Zu Gast an der Universität Passau

Abgeordneter zu Besuch – nächster Halt: Forschungsuniversität!

Unipräsidentin Prof. Dr. Carola Jungwirth, MdL Bernhard Roos, Unikanzler Dr. Achim Dilling
Foto: Büro Roos
Der Landtagsabgeordnete Bernhard Roos traf sich mit der Präsidentin der Universität Passau, Prof. Dr. Carola Jungwirth, und dem Kanzler Dr. Achim Dilling, um sich über die aktuellen Entwicklungen an der Universität Passau zu informieren.

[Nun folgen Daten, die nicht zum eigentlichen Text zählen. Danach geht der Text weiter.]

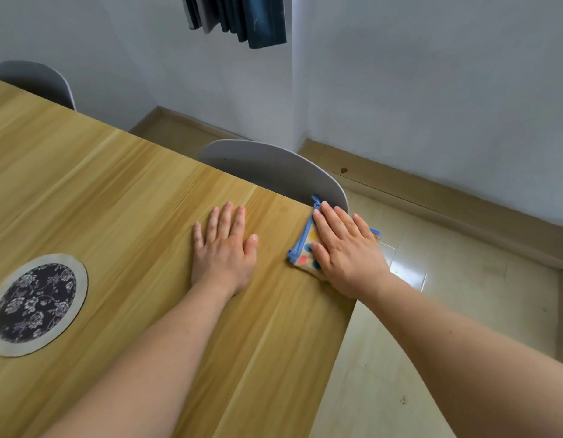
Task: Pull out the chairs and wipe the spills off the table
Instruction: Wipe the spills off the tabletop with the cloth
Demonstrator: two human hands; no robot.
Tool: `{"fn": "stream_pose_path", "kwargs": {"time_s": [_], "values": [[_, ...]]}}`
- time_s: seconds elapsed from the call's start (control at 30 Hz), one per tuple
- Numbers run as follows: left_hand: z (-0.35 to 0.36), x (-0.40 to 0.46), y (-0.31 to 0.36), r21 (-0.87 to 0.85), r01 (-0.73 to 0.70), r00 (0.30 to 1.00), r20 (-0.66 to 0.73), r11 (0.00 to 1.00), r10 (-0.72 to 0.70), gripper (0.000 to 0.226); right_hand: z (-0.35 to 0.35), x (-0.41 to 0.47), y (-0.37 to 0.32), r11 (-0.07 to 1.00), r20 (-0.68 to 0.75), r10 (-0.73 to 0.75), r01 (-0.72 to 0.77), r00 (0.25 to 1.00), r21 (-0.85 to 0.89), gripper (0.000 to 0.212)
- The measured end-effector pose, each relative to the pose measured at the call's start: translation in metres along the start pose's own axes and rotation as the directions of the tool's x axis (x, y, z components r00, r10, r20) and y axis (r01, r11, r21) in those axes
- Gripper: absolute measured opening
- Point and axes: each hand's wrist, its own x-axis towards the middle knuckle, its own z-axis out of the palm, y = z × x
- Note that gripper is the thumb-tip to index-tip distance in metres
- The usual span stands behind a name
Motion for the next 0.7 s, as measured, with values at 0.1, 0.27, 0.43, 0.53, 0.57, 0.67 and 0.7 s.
{"fn": "stream_pose_path", "kwargs": {"time_s": [0.1,0.27,0.43,0.53,0.57,0.67,0.7], "values": [[-0.001,-0.003,-0.002,0.001,0.012,1.000,0.002,1.000,-0.012,0.064,0.000,0.000,-0.003,1.000,-0.004,-0.002,0.002,1.000,-0.014,0.067],[-0.005,0.005,-0.001,0.004,0.005,1.000,-0.016,1.000,-0.005,0.064,-0.002,0.008,0.000,0.999,-0.039,0.002,-0.004,0.999,-0.044,0.067],[0.003,-0.001,-0.003,-0.003,0.010,1.000,-0.018,1.000,-0.010,0.064,0.005,0.002,-0.002,0.998,-0.039,-0.012,0.009,0.999,-0.066,0.067],[0.003,-0.002,-0.004,-0.004,0.008,1.000,-0.020,1.000,-0.008,0.064,0.004,0.002,-0.003,0.998,-0.037,-0.005,0.003,0.999,-0.056,0.067],[0.004,-0.002,-0.005,-0.003,0.006,1.000,-0.021,1.000,-0.006,0.063,0.004,0.001,-0.004,0.998,-0.036,-0.005,0.003,0.999,-0.057,0.068],[0.004,-0.003,-0.006,-0.007,-0.003,1.000,-0.021,1.000,0.003,0.063,0.005,-0.003,-0.007,0.999,-0.010,-0.010,0.010,1.000,-0.049,0.071],[0.005,-0.002,-0.006,-0.014,-0.001,1.000,-0.022,1.000,0.001,0.064,0.006,-0.005,-0.010,0.999,-0.006,-0.010,0.010,1.000,-0.051,0.071]]}}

Die Themen des Gesprächs zwischen der Präsidentin, dem Kanzler und dem Landtagsabgeordneten waren so vielseitig, wie die Aufgaben einer zeitgemäßen und zukunftsfähigen Universität selbst. Im Mittelpunkt stand jedoch die strategische Ausrichtung der Universität Passau unter der Präsidentschaft von Prof. Dr. Jungwirth. Ihr Anliegen sei es, den Schwerpunkt von der Lehruniversität zu einer Forschungsuniversität zu verschieben. Ein wichtiger Schritt, um dieses Ziel zu erreichen, sei die Antragstellung der Universität Passau im Rahmen der Exzellenzstrategie des Bundes und der Länder. Es würden alle Kräfte dafür gebündelt, „die Uni zu einer Forschungsuniversität zu machen“, so die Präsidentin.

 

Eine der größten Stärken der Universität Passau sei ihre interdisziplinäre und internationale Vernetzung. So ergebe sich gerade an der Schnittstelle zwischen der Philosophischen Fakultät und der Fakultät für Informatik und Mathematik ein großes Potenzial etwa im Hinblick auf das Forschungsgebiet Mensch-Maschine-Interaktion. Die weltweiten Partnerschaften der Universität und die grenzüberschreitenden Kontakte einzelner Lehrstühle gelte es in Zukunft verstärkt zu nutzen, um die Internationalisierung auf Forschungsebene voranzutreiben, so Prof. Dr. Jungwirth.

 

Mit dem Fachbereich "Deutsch als Zweitsprache/Deutsch als Fremdsprache", der enorme gesellschaftliche Bedeutung besitzt, wird die Lehrerbildung an der Universität Passau weiter gestärkt werden. Ob dieses Lehrangebot in Zukunft durch eine breitere Aufstellung in Sachen Berufsschullehramt ergänzt werden könne, sei momentan noch offen.

 

Um die hervorragenden Voraussetzungen für exzellente Forschung und innovative Lehre künftig weiterentwickeln und der Ausbauzielplanung gerecht werden zu können, sei die Schaffung neuer Stellen, gerade in der Verwaltung ein zentrales Anliegen der Universität Passau, bekräftigte Kanzler Dr. Achim Dilling. In diesem Punkt waren sich alle drei Gesprächsteilnehmer einig. Damit die Universität Passau ihr Angebot in Zukunft weiter ausbauen kann "muss von Seiten der Staatsregierung in die Schaffung neuer Stellen investiert werden", stimmte der Landtagsabgeordnete der Universitätsleitung zu.

 

Des Weiteren lag Roos das Thema verfasste Studierendenschaft als "ureigene Forderung der SPD", am Herzen. Die Präsidentin betonte, sich nicht gegen solche Pläne zu stellen, sollten sie verwirklicht werden. Sie hielt jedoch gleichzeitig fest, dass diese angesichts des erheblichen Mehraufwands für die Studierenden in ihren Augen wenig sinnvoll erscheinen. Dass es in Bayern überhaupt in naher Zukunft eine verfasste Studierendenschaft geben wird, bleibt zu bezweifeln. Die CSU-geführte Staatsregierung wehrt sich vehement gegen die Einführung eines solchen Gremiums. Damit bleibt Bayern das einzige Bundesland ohne verfasste Studierendenschaft.

 

Insgesamt konnten bei dem Gespräch wichtige Punkte geklärt werden und es bleibt festzuhalten, dass die Universität Passau positiv und gestärkt in die Zukunft blicken kann.